ECONOMIA | Pressão externa, com alta do petróleo, influencia cenário e mantém alerta sobre preços no Brasil
O mercado financeiro voltou a elevar a estimativa de inflação para este ano e passou a projetar o estouro da meta definida pelo Conselho Monetário Nacional, conforme dados do Boletim Focus divulgados nesta segunda-feira (13) pelo Banco Central do Brasil.
A previsão para o IPCA subiu de 4,36% para 4,71%, marcando a quinta alta consecutiva nas projeções. É a primeira vez, desde maio do ano passado, que o mercado prevê que a inflação ultrapassará o teto da meta em 2026.
Desde 2025, o regime de meta contínua estabelece objetivo central de 3%, com margem de tolerância entre 1,50% e 4,50%. Com a nova projeção, o índice ficaria acima do limite superior.
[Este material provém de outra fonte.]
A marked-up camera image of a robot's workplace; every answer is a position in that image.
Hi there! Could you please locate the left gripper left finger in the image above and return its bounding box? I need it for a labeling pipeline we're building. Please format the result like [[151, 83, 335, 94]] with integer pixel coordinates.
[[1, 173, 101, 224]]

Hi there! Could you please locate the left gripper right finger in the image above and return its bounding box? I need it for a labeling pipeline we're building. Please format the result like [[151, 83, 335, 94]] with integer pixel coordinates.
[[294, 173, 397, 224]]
Entre os principais fatores apontados está a escalada dos preços do petróleo, impulsionada por tensões geopolíticas no Oriente Médio, o que tem elevado o custo dos combustíveis e pressionado a inflação doméstica. Para 2027, a estimativa também avançou, passando de 3,85% para 3,91%.
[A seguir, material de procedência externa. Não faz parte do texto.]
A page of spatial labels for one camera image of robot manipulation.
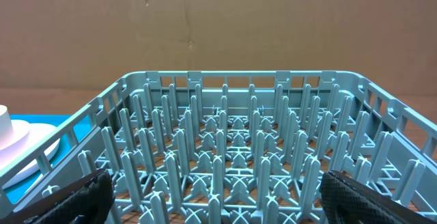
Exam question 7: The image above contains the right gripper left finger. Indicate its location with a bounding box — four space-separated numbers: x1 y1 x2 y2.
1 169 115 224

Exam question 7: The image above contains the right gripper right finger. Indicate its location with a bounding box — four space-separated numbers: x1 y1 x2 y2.
320 171 436 224

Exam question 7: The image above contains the teal plastic serving tray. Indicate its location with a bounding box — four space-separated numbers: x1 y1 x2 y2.
3 114 93 205

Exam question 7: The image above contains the large pink plate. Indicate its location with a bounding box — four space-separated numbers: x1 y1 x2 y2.
1 123 60 188

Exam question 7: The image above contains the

Juros mantêm trajetória de queda
Apesar da piora no cenário inflacionário, o mercado manteve a expectativa de redução da taxa básica de juros. A projeção para a taxa Selic ao fim de 2026 permaneceu em 12,50% ao ano, enquanto para 2027 foi mantida em 10,50%. Atualmente, a Selic está em 14,75% ao ano.
Crescimento econômico segue estável
A estimativa para o crescimento do Produto Interno Bruto em 2026 permaneceu em 1,85%. Para 2027, a projeção também se manteve estável, em 1,8%, indicando um cenário de expansão moderada da economia.
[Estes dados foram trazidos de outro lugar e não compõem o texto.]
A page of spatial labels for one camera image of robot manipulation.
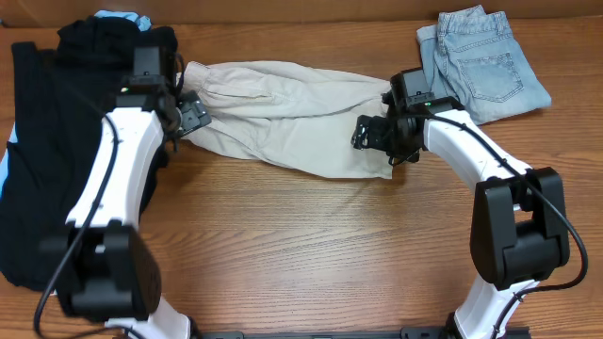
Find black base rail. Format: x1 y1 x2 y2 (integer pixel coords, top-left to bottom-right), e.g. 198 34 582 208
197 325 531 339

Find light blue garment underneath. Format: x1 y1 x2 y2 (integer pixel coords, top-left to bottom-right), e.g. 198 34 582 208
1 10 153 186

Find black garment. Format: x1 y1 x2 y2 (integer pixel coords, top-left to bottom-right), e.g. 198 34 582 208
1 17 178 292

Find beige cotton shorts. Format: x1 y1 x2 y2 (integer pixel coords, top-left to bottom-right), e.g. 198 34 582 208
184 61 393 179

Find light blue denim shorts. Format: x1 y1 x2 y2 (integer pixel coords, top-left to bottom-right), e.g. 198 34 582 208
416 5 552 124

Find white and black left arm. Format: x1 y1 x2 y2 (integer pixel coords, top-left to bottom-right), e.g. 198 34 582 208
33 85 211 338

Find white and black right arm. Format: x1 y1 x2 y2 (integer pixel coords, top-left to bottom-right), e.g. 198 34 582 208
351 92 570 338
Câmbio tem leve melhora nas projeções
No mercado de câmbio, houve revisão para baixo na cotação do dólar. A expectativa para o fim deste ano caiu de R$ 5,40 para R$ 5,37. Para 2027, a projeção recuou de R$ 5,45 para R$ 5,40.
O conjunto dos dados reforça um cenário de pressão inflacionária persistente, ainda que acompanhado por expectativas de desaceleração dos juros e estabilidade no crescimento econômico.